With a capacity of 500 — though it has frequently crammed more onto its decks when plucking migrants from flimsy boats — the Aquarius is the biggest ship carrying out such operations in the Mediterranean.
Supporters dub it the “ambulance of the seas” for its humanitarian mission to save migrants from drowning, but critics say its work only encourages people to attempt the perilous crossing.
Chartered by French charity SOS Mediterranee, the Aquarius set sail in early 2016, after a year that saw more than a million people flee war and poverty in Africa and the Middle East to reach Europe by sea.
Since then, the work of the ship has at best been viewed by European officials with indifference, and at worst with open hostility.
Things came to a head this weekend when both Italy’s populist new government and nearby Malta refused to open their ports to the Aquarius. It is now heading to Valencia in eastern Spain, 1,500 kilometres away, after new Socialist premier Pedro Sanchez offered to take the migrants in. But with SOS Mediterranee defiantly insisting it will continue its rescue work, the standoff appears set to repeat itself — not least as warm summer weather prompts more to make the crossing from war-wracked Libya.

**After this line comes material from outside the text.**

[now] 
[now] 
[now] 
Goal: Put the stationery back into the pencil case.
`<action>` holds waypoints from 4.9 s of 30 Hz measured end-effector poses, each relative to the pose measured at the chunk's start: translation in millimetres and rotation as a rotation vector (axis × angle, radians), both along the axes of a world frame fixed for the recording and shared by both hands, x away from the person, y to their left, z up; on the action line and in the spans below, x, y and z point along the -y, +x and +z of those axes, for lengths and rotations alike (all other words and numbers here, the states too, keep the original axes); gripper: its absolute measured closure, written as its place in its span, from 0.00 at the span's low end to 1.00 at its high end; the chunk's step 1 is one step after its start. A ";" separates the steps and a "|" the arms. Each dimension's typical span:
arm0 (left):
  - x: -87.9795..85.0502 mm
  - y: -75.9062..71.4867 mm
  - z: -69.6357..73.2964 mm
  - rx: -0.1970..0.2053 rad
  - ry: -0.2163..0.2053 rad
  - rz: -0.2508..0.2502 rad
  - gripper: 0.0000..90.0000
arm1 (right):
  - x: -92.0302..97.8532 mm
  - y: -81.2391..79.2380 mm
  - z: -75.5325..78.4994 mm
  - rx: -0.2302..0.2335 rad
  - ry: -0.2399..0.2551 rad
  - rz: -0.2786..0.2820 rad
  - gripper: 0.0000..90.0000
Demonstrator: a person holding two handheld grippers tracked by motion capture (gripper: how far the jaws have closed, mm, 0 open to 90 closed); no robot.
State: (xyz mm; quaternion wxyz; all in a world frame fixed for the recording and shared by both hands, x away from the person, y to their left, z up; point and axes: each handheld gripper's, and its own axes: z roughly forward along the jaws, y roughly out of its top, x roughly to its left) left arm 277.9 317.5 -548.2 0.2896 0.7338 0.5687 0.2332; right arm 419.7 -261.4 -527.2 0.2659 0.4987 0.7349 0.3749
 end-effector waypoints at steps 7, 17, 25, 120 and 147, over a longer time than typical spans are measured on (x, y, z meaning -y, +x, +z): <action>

“Our mission is to rescue people at sea,” SOS Mediterranee general manager Sophie Beau said. “As long as there are people drowning”, the charity will work to save them, she vowed.
Italy closes its doors
Based in the southern French port of Marseille, SOS Mediterranee relies on private donations for more than 90 per cent of the €11,000 (Dh47,615 or $13,000) needed daily to fund its operations.

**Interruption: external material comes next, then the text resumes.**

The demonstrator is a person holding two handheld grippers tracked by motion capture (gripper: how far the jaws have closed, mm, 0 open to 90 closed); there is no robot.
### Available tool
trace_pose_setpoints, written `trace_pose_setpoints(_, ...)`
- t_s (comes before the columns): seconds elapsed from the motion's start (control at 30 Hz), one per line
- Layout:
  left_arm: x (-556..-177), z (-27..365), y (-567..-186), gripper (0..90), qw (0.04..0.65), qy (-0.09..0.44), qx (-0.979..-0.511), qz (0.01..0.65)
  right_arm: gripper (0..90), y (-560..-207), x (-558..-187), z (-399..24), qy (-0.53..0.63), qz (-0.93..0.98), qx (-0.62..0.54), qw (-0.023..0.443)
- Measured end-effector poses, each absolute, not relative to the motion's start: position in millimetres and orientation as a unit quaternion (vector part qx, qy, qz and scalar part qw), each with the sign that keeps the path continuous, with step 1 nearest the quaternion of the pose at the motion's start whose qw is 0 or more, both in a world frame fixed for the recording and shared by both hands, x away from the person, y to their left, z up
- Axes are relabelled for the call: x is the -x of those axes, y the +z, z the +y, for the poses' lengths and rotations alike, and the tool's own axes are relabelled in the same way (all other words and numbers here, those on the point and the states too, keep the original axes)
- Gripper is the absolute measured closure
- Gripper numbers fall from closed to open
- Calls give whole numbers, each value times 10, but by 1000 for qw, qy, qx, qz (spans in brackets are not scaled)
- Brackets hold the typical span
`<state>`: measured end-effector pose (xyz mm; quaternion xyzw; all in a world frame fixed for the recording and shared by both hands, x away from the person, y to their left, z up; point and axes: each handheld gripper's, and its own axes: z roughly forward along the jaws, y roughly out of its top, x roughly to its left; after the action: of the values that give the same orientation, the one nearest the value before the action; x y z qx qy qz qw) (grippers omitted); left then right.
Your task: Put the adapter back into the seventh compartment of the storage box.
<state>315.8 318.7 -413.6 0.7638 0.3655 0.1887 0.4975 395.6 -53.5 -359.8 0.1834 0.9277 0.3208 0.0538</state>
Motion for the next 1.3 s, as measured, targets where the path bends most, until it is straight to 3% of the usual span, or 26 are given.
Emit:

Like other NGOs mounting rescues, the French charity has complained that its work has become increasingly difficult.
The situation has become especially fraught since last year when Libyan coastguards, trained by the European Union, began pushing NGOs further back from its coasts.
“The rescues are more and more complicated, slower and slower, with lots of confusion,” said rescue coordinator Nick Romaniuk. “Every interaction with the Libyans is very tense.”
But the charity has a new and more pressing problem: Italy’s new government.
SOS Mediterranee has always dropped its passengers off on Italian shores.
But the message from hardline new interior minister Matteo Salvini is clear.
“Saving lives is a duty, turning Italy into a huge refugee camp is not,” he tweeted Sunday.